Star Trek: The Next Generation's "The Inner Light" is sacrosanct now. Nothing could have made this episode better than it was. Before it came to be, however, there were plenty of ideas that would have made it a very different story, one that, most likely, wouldn't have been as good as the original. Let's face it. Nothing could be as good as the original.
The Star Trek: The Next Generation writer who penned the episode, along with Peter Allan Fields, Morgan Gendel, in The Fifty Year Mission The Next Twenty-Five Years From the Next Generation to J.J. Abrams by Mark A. Altman and Edward Gross, shared that at one point during the creation of "The Inner Light," Michelle Forbes' Ro Laren was going to be a part of the episode. And not just that, she was going to have to marry Patrick Stewart's Captain Picard! Gendel doesn't indicate how that idea came to be other than to say that it was an alternate reality that also involved Picard and Riker [Jonathan Frakes] being struck with a probe that takes them to a planet which is involved in a war.

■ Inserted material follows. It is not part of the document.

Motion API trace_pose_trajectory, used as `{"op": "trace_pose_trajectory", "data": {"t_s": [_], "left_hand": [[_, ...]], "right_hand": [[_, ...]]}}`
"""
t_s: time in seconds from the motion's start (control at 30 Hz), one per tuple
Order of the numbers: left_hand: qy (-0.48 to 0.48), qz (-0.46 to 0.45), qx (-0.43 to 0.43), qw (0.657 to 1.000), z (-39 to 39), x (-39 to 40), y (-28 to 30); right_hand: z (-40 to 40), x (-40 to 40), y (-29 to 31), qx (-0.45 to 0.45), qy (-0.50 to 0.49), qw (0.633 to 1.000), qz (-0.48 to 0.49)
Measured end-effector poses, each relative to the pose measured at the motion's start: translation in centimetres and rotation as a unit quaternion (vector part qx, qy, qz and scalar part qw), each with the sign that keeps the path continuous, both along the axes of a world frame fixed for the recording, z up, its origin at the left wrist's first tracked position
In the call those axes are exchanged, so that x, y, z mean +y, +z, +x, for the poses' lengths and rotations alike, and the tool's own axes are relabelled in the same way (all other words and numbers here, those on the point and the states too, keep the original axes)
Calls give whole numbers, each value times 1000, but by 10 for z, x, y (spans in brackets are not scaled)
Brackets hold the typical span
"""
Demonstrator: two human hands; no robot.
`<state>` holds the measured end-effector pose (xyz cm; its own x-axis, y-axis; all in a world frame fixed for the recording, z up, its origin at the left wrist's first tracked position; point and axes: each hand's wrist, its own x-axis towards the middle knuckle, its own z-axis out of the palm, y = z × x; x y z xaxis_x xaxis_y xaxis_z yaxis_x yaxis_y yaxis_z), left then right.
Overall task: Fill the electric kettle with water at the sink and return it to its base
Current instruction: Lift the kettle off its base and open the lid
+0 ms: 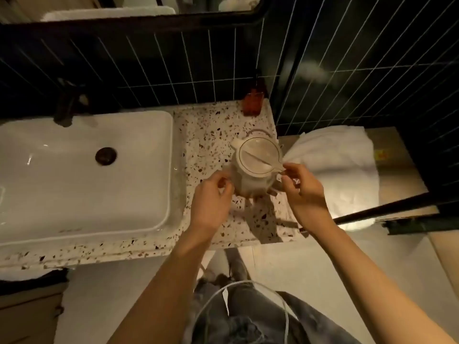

The premise was that everything was happening seemed real, but it wasn't. While Picard and Riker were busy on the planet, everyone else aboard the Enterprise was in comas. It was Michael Piller who decided the story should be about Picard alone. And that was why the Enterprise didn't factor into the episode as much. Piller said, "We're not going to need to cut back to the ship that much. The story is going to be with Picard."
Although "The Inner Light" is a masterpiece, one can't help but wonder what was going through the writers' minds when they came up with the idea of Ro Laren and Captain Picard getting married in this alternate reality. What would have been the purpose? Would it have been the two of them living a full live together on that planet? Ultimately, Piller made the final decision, and we got the beautiful story of Picard's alternate life on another planet, a life where he gets to marry, have children, and build a different kind of legacy than the one he built as Captain Jean-Luc Picard.